Without witnesses or communications traffic to use as evidence, proving North Korea was behind the attack is difficult. Still, teams conducting an intensive salvage and analysis mission are beginning to put the pieces together.

Officials say they know the 1,200-ton warship – a small, lightly armed frigate that split in half while on patrol in waters near the Koreas’ tense western maritime border – sank after a powerful external blast created a shock wave of the sort normally associated with a torpedo or mine.

South Korean media has reported that traces of the high explosive RDX have been found in the wreckage, which would also be consistent with a torpedo attack.

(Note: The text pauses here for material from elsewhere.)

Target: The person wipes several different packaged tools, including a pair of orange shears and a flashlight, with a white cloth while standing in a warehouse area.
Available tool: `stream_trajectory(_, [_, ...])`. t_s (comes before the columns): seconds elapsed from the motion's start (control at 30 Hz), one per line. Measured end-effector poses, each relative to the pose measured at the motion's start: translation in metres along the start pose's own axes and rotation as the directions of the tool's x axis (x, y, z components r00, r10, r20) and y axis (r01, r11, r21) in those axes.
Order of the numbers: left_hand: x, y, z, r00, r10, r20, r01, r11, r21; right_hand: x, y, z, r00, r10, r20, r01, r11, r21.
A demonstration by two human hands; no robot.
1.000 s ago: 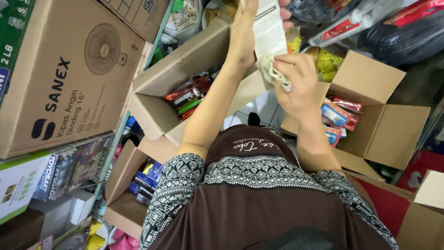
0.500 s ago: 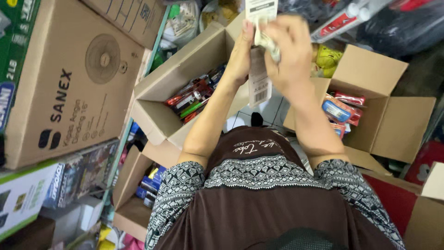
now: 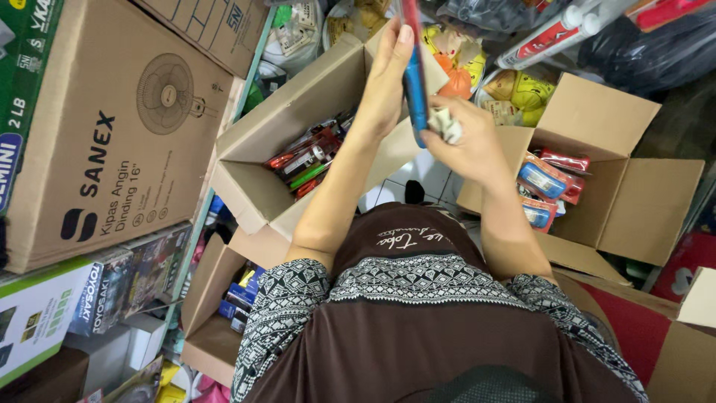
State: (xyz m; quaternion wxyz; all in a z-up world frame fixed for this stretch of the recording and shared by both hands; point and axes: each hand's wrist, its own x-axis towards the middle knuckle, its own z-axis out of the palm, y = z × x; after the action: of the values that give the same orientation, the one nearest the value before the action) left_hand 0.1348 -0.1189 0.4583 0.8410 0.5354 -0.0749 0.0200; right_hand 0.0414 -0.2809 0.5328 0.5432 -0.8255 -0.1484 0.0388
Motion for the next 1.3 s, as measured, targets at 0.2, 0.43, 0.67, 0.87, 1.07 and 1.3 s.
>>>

“It is plausible that the ship was hit by a torpedo,” Joseph Bermudez, a North Korea military expert and senior analyst for the London-based Jane’s Information Group, said.

North Korean submarines are not state-of-the-art. Instead, they underscore impoverished North Korea’s focus on “asymmetric” warfare – the use of stealthy, relatively low-cost weapons that many a ragtag fighting force has proved can open up big holes in conventional defences.

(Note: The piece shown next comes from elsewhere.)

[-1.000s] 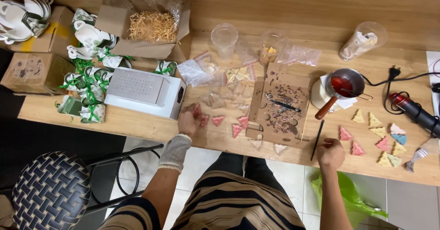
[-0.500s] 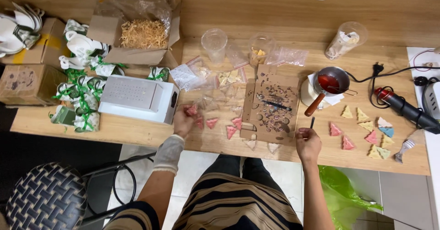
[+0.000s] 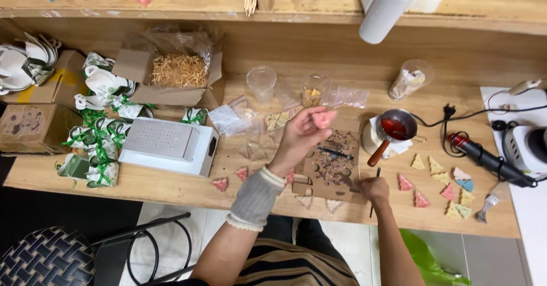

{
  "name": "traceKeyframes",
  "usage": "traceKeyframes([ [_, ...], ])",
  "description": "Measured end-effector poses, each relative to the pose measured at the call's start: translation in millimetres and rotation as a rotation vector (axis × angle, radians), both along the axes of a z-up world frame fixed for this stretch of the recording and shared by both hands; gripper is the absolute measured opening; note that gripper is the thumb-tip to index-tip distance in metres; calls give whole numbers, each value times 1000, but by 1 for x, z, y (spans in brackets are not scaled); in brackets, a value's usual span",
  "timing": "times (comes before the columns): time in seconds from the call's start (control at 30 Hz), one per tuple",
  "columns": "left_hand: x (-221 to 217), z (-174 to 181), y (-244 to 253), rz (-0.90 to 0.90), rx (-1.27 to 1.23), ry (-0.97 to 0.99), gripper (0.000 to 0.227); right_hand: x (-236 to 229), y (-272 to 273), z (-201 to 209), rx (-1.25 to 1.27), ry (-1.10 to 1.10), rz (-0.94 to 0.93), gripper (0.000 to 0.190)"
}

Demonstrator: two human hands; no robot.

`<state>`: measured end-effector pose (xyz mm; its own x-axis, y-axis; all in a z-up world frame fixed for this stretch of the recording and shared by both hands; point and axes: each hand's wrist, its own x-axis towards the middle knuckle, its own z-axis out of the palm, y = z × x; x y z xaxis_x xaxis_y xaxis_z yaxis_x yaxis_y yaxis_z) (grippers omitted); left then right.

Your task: Assemble and trim small decorative wax candle components using wicks and a utility knife.

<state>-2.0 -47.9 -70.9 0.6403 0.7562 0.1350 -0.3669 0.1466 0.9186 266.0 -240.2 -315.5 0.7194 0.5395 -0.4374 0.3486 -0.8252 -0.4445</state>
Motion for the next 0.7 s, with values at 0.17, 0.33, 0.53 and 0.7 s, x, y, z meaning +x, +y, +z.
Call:
traceKeyframes([
  [0.17,25,32,13,-21,101,-86,56,-3,-37,21,13,-124,92,24],
  [0.33,36,48,20,-51,135,-125,57,-78,-78,119,5,320,147,10],
  [0.53,40,48,14,-72,160,-167,54,-113,-66,235,435,641,293,10],
  [0.7,27,65,7,-90,237,-97,62,-115,-5,340,1363,156,48,15],
])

The “vast majority” operated by the North Korean navy and intelligence agencies are capable of carrying torpedoes and sea mines, as are some of the intelligence agencies’ semi-submersible infiltration landing craft, Mr Bermudez said.

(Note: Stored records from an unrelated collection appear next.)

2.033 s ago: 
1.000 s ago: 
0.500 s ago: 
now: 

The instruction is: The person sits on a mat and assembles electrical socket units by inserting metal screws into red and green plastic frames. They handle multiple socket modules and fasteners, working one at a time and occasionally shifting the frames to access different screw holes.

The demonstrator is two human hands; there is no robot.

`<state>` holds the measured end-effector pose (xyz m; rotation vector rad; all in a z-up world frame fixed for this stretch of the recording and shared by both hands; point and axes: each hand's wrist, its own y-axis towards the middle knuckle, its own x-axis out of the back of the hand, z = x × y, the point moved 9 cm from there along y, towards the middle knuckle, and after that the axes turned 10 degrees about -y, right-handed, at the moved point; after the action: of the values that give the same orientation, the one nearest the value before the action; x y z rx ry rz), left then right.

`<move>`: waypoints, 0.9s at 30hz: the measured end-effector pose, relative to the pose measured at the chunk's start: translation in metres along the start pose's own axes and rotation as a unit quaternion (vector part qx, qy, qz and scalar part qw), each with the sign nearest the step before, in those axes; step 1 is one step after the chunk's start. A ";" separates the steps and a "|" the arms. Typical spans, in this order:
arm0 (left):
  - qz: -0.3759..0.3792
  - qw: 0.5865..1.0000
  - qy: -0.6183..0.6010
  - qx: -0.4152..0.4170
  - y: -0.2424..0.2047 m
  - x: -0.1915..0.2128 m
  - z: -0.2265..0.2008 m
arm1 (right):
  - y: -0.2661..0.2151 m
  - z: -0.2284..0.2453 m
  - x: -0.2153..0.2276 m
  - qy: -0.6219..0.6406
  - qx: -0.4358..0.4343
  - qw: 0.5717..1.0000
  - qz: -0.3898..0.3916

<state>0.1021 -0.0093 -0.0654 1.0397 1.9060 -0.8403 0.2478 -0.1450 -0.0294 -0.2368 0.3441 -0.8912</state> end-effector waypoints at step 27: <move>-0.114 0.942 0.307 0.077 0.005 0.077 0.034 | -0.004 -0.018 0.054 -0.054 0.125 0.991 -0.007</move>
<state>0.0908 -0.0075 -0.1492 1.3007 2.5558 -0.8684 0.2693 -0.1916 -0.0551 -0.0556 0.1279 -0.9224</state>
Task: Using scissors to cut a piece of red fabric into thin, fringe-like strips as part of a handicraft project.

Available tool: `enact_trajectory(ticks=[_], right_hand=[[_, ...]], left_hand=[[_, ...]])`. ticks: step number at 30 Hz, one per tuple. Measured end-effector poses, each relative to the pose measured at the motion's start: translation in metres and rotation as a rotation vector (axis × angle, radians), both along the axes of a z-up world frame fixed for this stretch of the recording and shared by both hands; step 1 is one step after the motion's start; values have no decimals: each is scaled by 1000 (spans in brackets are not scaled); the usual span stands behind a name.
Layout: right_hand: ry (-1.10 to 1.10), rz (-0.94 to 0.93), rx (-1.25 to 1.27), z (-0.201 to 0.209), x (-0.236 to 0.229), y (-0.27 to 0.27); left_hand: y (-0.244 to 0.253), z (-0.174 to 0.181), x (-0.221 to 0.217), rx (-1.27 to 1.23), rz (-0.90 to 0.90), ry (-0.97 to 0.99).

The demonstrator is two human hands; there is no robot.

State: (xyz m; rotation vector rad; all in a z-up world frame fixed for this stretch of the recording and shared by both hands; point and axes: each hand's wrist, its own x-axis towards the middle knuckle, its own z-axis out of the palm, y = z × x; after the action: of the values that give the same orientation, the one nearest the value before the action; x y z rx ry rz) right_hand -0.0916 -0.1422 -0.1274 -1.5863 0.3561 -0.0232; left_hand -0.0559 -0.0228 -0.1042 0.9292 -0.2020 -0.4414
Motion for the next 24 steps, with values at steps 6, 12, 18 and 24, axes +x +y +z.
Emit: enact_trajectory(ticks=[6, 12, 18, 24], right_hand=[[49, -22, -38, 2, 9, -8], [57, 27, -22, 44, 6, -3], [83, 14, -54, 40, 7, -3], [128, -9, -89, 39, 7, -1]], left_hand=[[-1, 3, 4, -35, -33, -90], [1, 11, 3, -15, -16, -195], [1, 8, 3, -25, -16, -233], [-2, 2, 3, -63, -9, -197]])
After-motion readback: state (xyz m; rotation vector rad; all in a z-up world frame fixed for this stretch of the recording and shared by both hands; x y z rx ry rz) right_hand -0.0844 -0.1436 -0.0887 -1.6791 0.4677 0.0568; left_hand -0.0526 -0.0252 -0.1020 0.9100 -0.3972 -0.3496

“If the sinking was caused by a torpedo, then I would say this was a deliberate act of aggression,” he added.

Investigation results are expected within weeks, reports say, and Seoul has been extremely cautious in its comments on the sinking. It initially said there was no indication the North was to blame, and publicly fingering the North appears to hold little upside for Seoul, at any rate. Pyongyang has denied any role in the disaster.

But the idea that a North Korean submersible may have slid so close to the Cheonan undetected has been a wake-up call for the South, which has vowed to strengthen its defences against low-tech, asymmetric warfare. This weekend, Seoul set up a task force to review and revamp its defences.

Many South Korean experts had previously thought that such subs were unable to launch effective attacks, and were of more use for simply crossing the border.

“It shows that both the South Korean and US surveillance and reconnaissance missions either failed or were not in operation in the area where the incident took place,” Tong Kim, a visiting professor at Korea University in Seoul, said. “Apparently there was no signal or geospatial intelligence on the movement of a North Korea submarine, if it was involved in the incident. The Cheonan’s submarine detector must have failed.”

It would not be the first time North Korean submarines have been used to harass or spy on the South.

In 1996, a North Korean submarine ran aground on underwater rocks north-east of Seoul. The 26 commandos aboard tried to flee overland back to the North, but after several skirmishes all but one were killed, along with 17 South Koreans.

Two years later, another submarine was entangled in South Korean fishing nets.


2 Responses to “Bermudez on the North Korean Navy”

  1. Benoit says:

    Any pictures of these small submarines?